I'm new to c++ and to all forms of programming and am trying to get the source code for a program that prints out the hex value of any given byte in a file.

I've gone through; this site, google, yahoo, cplusplus.com, C++ for dummies 5th Edition and, unbelievably, more. The answer just seems to elude me. No one says how to do this. I can only get the size of a file or read a txt file, but not the hex, or any other value of any given byte in a file. Thats the problem. Can ANYONE show me the source of a simple program that does this?

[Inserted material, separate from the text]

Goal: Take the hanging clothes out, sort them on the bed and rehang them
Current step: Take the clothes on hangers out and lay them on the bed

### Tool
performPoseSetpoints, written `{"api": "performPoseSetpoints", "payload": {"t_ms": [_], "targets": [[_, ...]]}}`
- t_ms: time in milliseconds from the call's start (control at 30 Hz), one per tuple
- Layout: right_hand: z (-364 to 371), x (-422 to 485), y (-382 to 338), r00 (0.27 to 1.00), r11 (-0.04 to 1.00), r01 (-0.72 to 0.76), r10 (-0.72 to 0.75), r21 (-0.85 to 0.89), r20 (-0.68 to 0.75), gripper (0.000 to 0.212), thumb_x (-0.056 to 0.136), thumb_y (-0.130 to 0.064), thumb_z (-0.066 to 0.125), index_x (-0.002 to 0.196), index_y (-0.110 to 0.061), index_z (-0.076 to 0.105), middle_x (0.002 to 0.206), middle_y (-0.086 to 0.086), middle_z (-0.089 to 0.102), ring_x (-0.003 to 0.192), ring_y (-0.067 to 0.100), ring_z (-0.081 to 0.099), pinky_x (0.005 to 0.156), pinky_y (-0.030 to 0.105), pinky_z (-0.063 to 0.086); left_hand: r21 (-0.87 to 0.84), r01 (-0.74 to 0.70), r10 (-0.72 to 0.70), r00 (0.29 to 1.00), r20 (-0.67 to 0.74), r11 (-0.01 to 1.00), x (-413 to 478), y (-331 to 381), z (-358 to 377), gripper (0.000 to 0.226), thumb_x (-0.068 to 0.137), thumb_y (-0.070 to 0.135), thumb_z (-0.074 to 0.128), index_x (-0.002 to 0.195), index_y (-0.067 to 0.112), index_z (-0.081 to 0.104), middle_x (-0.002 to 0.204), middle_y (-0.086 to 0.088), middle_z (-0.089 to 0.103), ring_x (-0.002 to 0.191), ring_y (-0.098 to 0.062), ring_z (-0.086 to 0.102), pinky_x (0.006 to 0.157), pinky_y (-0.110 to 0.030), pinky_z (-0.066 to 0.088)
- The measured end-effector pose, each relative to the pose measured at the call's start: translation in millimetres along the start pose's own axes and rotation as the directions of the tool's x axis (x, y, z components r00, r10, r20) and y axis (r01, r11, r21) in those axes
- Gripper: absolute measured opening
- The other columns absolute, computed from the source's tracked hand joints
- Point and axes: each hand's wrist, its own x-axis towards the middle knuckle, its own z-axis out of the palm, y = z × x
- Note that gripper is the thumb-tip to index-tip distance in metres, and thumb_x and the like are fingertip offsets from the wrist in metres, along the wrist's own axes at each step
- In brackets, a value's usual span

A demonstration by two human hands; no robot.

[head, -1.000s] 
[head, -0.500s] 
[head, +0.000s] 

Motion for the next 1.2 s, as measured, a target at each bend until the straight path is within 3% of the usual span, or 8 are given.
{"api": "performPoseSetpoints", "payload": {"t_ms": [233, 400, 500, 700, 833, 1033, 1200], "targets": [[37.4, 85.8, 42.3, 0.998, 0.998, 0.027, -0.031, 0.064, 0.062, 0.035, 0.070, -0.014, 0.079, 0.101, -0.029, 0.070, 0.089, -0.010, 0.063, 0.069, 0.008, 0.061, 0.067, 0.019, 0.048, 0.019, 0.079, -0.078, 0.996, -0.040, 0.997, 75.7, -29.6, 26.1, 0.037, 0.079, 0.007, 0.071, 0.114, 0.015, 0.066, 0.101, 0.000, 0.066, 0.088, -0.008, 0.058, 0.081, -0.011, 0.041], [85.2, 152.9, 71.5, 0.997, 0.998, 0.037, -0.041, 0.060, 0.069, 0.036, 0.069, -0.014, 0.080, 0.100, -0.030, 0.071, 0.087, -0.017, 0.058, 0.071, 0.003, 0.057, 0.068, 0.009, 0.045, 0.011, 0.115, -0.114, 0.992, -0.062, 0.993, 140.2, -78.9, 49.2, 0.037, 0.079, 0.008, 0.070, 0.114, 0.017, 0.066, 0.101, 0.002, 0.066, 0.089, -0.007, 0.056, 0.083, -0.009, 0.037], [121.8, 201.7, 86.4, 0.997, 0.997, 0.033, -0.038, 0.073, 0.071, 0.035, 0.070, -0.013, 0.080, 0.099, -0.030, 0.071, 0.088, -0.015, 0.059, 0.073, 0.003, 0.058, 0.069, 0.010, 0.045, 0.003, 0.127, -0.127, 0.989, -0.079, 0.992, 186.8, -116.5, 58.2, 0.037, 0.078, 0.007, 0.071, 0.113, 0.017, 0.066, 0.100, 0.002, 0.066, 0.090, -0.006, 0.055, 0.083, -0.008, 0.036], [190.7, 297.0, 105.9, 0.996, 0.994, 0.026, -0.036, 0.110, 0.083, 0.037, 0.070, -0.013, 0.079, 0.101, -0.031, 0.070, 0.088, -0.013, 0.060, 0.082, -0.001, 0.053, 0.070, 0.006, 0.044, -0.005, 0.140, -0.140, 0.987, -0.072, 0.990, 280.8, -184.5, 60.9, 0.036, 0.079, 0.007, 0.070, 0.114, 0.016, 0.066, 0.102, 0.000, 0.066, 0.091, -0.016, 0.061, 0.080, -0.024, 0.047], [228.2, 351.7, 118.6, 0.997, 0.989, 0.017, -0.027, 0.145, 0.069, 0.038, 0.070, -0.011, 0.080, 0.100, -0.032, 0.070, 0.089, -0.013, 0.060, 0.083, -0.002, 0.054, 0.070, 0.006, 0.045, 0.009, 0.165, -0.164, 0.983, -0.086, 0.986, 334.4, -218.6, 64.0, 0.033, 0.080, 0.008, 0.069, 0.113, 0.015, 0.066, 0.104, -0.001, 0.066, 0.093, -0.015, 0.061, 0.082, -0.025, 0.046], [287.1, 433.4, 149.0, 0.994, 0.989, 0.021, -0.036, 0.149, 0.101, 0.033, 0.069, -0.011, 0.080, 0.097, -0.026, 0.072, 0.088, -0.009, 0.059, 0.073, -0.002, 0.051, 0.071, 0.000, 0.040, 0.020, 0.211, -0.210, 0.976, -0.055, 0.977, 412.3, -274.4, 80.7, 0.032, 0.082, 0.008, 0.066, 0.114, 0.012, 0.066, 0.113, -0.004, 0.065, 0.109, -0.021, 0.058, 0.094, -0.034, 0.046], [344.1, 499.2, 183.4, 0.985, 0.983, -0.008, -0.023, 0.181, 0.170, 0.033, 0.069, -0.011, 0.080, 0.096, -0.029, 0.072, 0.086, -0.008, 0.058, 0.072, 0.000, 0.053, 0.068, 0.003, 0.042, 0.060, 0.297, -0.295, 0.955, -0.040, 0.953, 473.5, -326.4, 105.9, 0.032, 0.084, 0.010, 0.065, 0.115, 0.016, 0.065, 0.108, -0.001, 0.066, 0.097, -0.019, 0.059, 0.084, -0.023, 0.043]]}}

I'm going to show you the closest I could get to this a majority may lose your lunch when you see it but you'll understand what a state I'm in with which I can only get the character of in a txt file and not the value of a byte of anyfile. I know I'm supposed to make the char unsigned but that stops me from compiling at all and give me errors.

[tag]
Code:
#include <iostream>
#include <fstream>
using namespace std;
int x, y;
int main () {
char * buffer;
  Start:
  cout << "Enter the number of the byte you are looking for: ";
  cin >> x;
  if (x<1) {
  cout << "We begin counting at 0. Please try again.\n"; goto Start;}
  ifstream is;
  is.open ("Yo.bin", ios::in|ios::binary);
  is.seekg (x, ios::beg);
  is.read (buffer,1);
  is.close();
  cout << "\nThe hex value of byte number"<< x <<" is ";
  cout.write (buffer,1);
  cout << "\n\nDo you want to return to the start of this program?\n";
  cout << "Press 1 for YES or any other key for NO: ";
  cin >> y;
  if (y == 1) {goto Start;}
  if (y == !1) {goto End;}
  End:
  cout << "Goodbye!\n";
  delete[] buffer;
        return 0;}
[/tag]
Thanks for reading.

Last edited by koxson; 05-07-2008 at 08:47 AM.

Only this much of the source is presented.